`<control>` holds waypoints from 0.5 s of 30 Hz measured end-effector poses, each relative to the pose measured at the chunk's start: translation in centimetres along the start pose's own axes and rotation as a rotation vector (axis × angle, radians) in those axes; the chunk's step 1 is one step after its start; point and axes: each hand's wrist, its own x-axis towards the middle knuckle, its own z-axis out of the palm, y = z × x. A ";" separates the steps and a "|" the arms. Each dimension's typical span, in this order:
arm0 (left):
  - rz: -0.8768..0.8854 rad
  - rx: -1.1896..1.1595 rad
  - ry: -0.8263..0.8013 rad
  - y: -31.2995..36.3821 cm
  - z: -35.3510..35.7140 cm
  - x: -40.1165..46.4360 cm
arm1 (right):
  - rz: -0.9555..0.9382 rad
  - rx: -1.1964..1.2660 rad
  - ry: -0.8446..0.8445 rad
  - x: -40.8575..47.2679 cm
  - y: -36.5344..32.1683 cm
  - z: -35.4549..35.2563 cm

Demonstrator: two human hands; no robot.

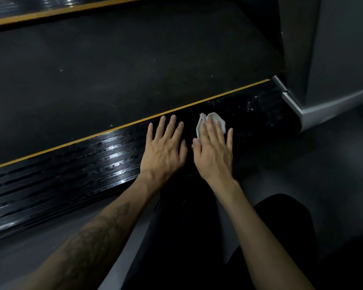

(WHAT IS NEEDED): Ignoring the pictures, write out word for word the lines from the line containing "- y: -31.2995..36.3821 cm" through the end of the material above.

(TASK SOLUTION):
  - y: -31.2995..36.3821 cm
  - z: -35.3510..35.7140 cm
  - x: -40.1165..46.4360 cm
arm1 (right):
  - rz: -0.9555..0.9382 rad
  - rx: -1.1964..1.2660 rad
  - ry: -0.8446..0.8445 rad
  - x: -40.8575..47.2679 cm
  - y: -36.5344..32.1683 cm
  - z: -35.4549..35.2563 cm

Demonstrator: two human hands; no robot.

Besides this answer, nothing more is needed.